18:34 <@CjS77>  I recommend everyone go and read the HotStuff paper. You get the gist on the first reading; I'm still synthesising some of the nuances myself; but it resonates on an intuitive level
18:35 <tar1b0t>  [mattermost] <stringhandler> Tried to find an ELI5 of it
18:35 <@CjS77>  I spent a lot of time on my vacation thinking about DAGs, and I cam to the conclusion that this achieves almost the same degree of performance and throughput while being way simpler
18:36 <Blackwolfsa>  Agreed... 
18:36 <neonknight64>  A great property of using the XOR Metric(Not Hamming Distance) for distance is that you can never have duplicate distances except if they have the same Node ID
18:36 <Blackwolfsa>  Dag might have a get a simple mayorrity and not bft and still be secure. But this has alot less messages and is much simpler 
18:36 <Hansie>  cjs77: Seems like a reasonable conclusion yes
18:36 <stanimal>  "the leader expects a set of `NewView` messages from the other replicas" - will read the paper but what is the purpose of the NewView message? Could there be a disagreement in leader election?

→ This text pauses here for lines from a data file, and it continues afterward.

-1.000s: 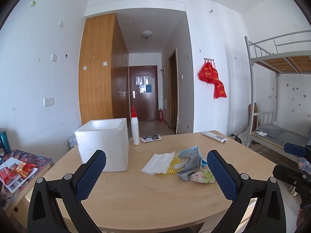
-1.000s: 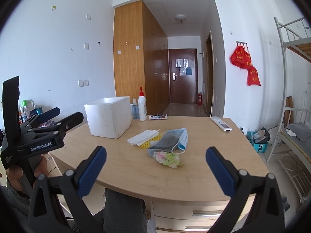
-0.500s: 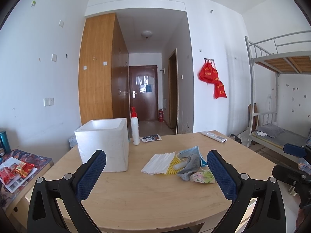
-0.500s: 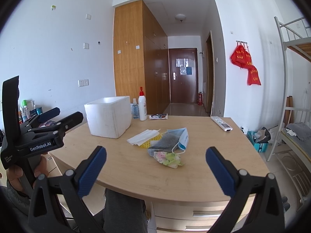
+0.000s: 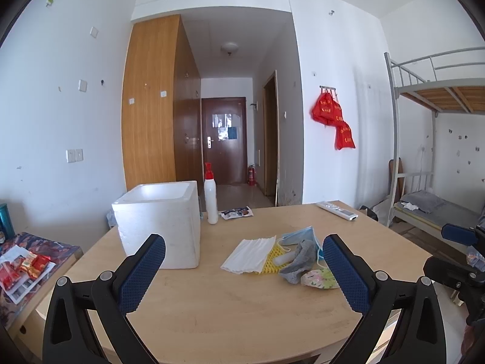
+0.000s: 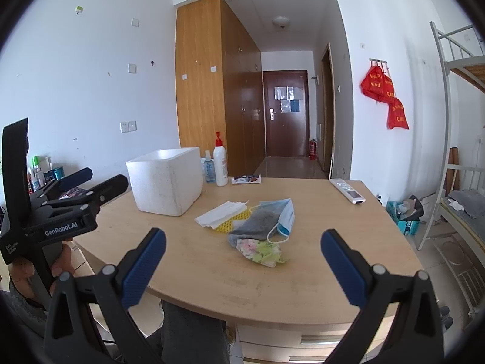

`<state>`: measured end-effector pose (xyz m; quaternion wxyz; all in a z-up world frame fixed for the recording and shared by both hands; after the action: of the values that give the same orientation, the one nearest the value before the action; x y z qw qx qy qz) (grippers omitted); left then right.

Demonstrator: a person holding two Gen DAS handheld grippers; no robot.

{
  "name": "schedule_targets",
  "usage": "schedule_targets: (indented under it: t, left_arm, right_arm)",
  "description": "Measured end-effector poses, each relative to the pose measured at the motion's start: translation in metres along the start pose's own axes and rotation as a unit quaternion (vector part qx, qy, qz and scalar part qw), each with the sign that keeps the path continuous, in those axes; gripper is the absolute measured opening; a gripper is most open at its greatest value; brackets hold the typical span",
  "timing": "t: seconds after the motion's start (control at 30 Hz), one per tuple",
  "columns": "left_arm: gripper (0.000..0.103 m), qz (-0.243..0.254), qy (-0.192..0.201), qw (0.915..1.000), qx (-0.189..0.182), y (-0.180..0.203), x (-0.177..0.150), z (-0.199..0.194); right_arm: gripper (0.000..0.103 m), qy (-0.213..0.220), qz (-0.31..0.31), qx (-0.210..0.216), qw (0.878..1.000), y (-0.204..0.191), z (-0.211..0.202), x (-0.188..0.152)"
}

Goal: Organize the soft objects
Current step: 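Reach the left tool to the white paper towel while the right tool reaches the snack bag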

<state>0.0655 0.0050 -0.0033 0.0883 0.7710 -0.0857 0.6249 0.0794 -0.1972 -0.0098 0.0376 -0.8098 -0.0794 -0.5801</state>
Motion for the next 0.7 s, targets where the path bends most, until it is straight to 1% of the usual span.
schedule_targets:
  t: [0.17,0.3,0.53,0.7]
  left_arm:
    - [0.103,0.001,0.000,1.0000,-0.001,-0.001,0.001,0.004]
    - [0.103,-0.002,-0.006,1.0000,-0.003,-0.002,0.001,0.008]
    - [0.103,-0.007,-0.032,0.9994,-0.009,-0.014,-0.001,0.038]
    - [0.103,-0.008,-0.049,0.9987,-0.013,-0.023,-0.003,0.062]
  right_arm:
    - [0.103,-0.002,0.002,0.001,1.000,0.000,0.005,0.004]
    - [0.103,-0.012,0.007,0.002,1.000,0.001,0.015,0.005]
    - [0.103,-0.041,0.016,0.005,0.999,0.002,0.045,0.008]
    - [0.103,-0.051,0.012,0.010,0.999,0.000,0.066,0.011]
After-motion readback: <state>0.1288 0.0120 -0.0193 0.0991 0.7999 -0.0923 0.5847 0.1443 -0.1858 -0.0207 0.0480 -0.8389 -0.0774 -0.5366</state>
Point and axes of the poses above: each gripper's, at about its wrist camera, not at the fingertips, and z roughly the way its jaws point, y to its right, x to its top, the point moved 5 cm from there along z, roughly the way its jaws point, and after that the axes turned 15 degrees about -x, right-handed, at the moved point
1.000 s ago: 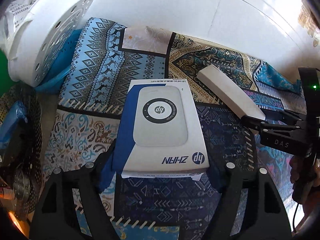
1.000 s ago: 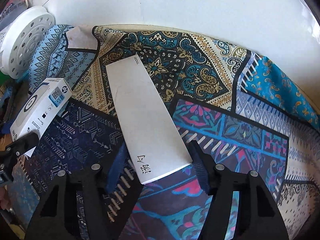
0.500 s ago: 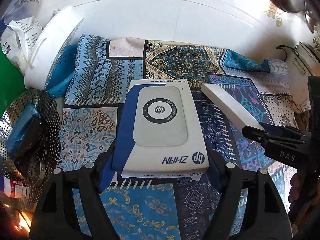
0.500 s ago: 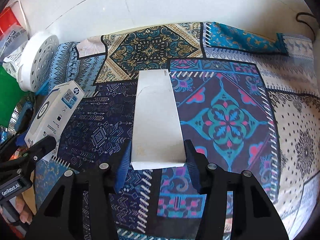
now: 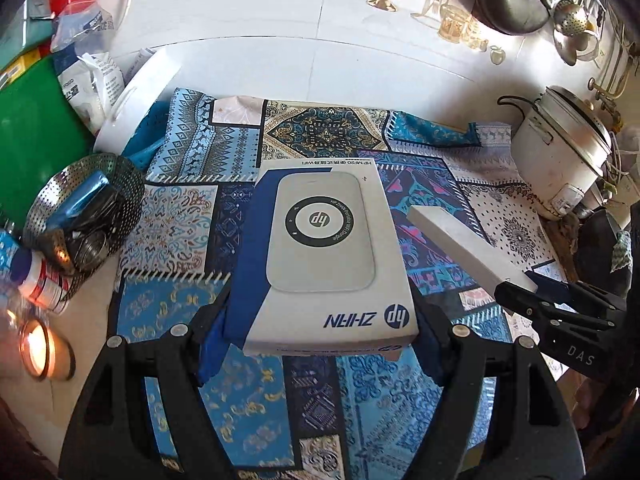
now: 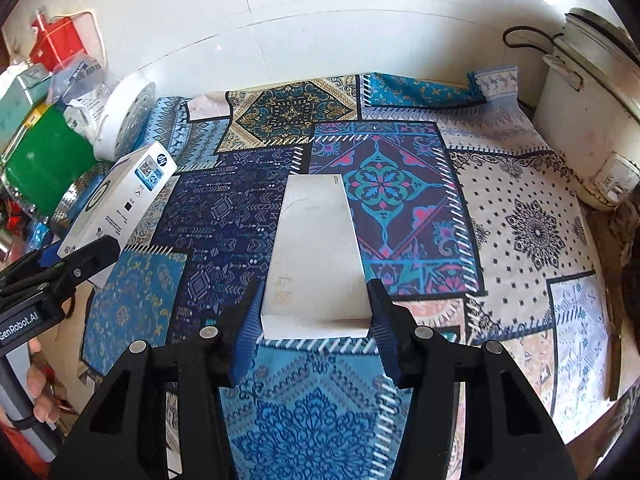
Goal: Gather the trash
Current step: 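Lift the HP box with the left tool while the right tool lifts the white box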
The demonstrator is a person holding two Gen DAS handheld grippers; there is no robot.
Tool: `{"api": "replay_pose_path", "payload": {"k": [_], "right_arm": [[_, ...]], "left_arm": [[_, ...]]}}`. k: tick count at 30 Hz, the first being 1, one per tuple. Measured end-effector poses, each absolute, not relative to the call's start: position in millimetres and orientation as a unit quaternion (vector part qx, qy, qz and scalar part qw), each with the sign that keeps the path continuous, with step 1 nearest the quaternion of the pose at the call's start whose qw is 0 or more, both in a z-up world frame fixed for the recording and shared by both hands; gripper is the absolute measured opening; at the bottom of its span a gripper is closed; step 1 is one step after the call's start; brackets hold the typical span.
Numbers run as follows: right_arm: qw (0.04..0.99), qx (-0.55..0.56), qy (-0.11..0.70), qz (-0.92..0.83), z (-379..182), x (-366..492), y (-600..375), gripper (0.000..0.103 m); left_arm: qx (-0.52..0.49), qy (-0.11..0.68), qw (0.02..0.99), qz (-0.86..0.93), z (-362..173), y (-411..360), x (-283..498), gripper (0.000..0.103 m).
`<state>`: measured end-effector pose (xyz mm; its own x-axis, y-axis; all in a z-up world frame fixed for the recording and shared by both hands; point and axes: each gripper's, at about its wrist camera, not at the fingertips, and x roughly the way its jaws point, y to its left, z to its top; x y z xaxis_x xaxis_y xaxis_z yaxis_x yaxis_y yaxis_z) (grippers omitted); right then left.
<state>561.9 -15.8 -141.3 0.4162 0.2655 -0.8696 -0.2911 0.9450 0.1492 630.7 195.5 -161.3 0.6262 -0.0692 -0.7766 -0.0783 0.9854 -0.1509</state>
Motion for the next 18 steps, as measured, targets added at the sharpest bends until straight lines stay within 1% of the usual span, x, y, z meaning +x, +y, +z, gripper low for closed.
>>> {"api": "replay_pose_path", "payload": {"k": [7,12,18], "right_arm": [[0.845,-0.009,0.501,0.185,-129,481,-71,0.048],[0.845,-0.006,0.499,0.193,-121,423,-110,0.048],[0.839,0.0,0.51,0.189,-119,382,-141,0.048]], "left_arm": [[-0.084,0.419,0.904,0.032,-162,145,535,0.076],[-0.091,0.423,0.901,0.04,-164,101,472,0.076],[-0.09,0.443,0.891,0.034,-174,62,423,0.076]]}}
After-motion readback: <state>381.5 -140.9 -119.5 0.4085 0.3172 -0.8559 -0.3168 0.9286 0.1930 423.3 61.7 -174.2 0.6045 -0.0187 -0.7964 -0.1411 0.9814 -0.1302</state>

18:37 <@CjS77>  The problem I always came up against with DAG was how to effectively re-order things when branches were being joined;
18:37 <@CjS77>  No, the leader is chosen deterministically, but the leader must wait until 67% are ready for her
18:38 <Hansie>  DAG: With HotStuff correct ordering is guaranteed after forks
18:38 <stanimal>  Ah so a kind of stage synchronisation
18:41 <@CjS77>  I need to run, but great chat guys!
18:42 <Hansie>  Thank you for the effort!